The field of fmri statistical analysis is a bit controversial, so you may
get replies that disagree with mine, but here goes!

I think the reviewer is concerned that you are selectively reporting the
most active part of the cluster by limiting the analysis to the data
surrounding the peak voxel. That introduces bias into the results. Lots of
early fmri papers did this, and people are more careful about it now.

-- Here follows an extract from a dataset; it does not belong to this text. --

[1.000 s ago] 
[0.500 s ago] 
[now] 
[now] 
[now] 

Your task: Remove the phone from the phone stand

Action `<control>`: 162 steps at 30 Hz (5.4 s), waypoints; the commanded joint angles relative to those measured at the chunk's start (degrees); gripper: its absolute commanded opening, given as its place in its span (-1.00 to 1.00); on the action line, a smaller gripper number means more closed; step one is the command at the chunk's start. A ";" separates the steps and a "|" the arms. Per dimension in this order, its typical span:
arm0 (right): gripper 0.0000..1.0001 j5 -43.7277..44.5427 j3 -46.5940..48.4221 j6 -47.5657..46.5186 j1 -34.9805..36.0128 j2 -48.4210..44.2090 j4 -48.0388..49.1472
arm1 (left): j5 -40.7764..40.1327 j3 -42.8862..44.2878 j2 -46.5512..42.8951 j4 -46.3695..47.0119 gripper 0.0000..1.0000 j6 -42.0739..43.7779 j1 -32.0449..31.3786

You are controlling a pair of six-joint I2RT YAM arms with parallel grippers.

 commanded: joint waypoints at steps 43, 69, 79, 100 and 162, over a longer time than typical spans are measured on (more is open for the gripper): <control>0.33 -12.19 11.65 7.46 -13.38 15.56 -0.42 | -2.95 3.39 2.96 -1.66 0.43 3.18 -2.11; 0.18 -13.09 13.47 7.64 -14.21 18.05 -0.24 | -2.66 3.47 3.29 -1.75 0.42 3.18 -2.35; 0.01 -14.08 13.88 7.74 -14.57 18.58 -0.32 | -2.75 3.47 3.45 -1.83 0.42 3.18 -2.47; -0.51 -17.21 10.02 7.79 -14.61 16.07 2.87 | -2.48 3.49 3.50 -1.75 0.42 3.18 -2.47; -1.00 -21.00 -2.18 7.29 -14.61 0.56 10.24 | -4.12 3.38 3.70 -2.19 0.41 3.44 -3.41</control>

Strictly speaking, decisions about analysis should be made before the data
is acquired, i.e. the statistical threshold that will be used, and the
regions of interest that will be analyzed.

Two methods that avoid bias are:

1) choosing the spherical region (or regions) for analysis before you look
at the data, based on previous publications.

2) run two identical tasks on each patient, and use one of the datasets, at
a chosen statistical threshold, to generate masks that are then used to
limit the analysis of the second set of data.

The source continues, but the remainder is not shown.